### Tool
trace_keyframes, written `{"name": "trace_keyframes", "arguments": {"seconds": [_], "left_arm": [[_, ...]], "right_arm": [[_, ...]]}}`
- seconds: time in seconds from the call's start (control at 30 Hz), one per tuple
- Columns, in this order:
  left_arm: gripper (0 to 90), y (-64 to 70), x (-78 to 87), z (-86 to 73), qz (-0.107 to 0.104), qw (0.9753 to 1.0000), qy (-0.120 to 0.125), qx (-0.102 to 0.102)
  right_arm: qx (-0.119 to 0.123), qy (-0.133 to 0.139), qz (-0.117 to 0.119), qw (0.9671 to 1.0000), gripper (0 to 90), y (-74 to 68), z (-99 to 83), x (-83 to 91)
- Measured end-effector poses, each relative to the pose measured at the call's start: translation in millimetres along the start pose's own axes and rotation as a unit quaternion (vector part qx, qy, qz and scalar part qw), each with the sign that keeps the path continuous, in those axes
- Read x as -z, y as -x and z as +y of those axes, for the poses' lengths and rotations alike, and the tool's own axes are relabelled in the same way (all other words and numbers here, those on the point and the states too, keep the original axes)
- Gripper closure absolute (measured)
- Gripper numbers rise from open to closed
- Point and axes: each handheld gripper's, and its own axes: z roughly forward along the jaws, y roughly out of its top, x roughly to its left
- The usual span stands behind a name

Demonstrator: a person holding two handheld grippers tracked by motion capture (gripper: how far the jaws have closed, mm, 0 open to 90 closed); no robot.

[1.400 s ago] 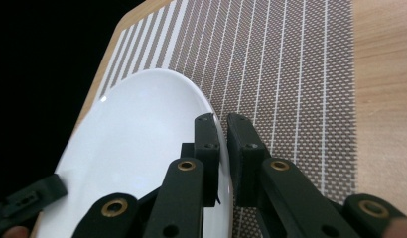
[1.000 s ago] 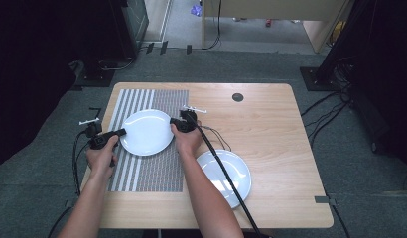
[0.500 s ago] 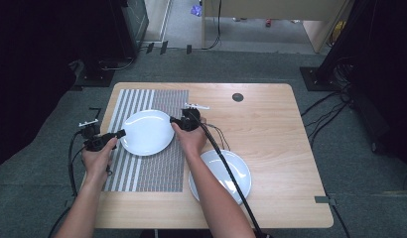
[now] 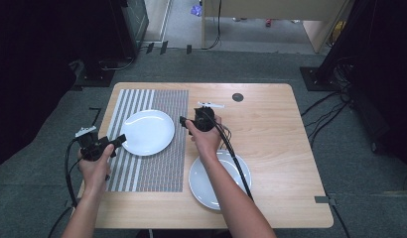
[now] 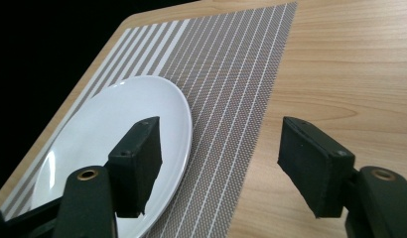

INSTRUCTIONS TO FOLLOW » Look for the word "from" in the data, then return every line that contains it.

SOLVED PROBLEM »
- seconds: time in seconds from the call's start (control at 30 Hz), one per tuple
- Gripper numbers rise from open to closed

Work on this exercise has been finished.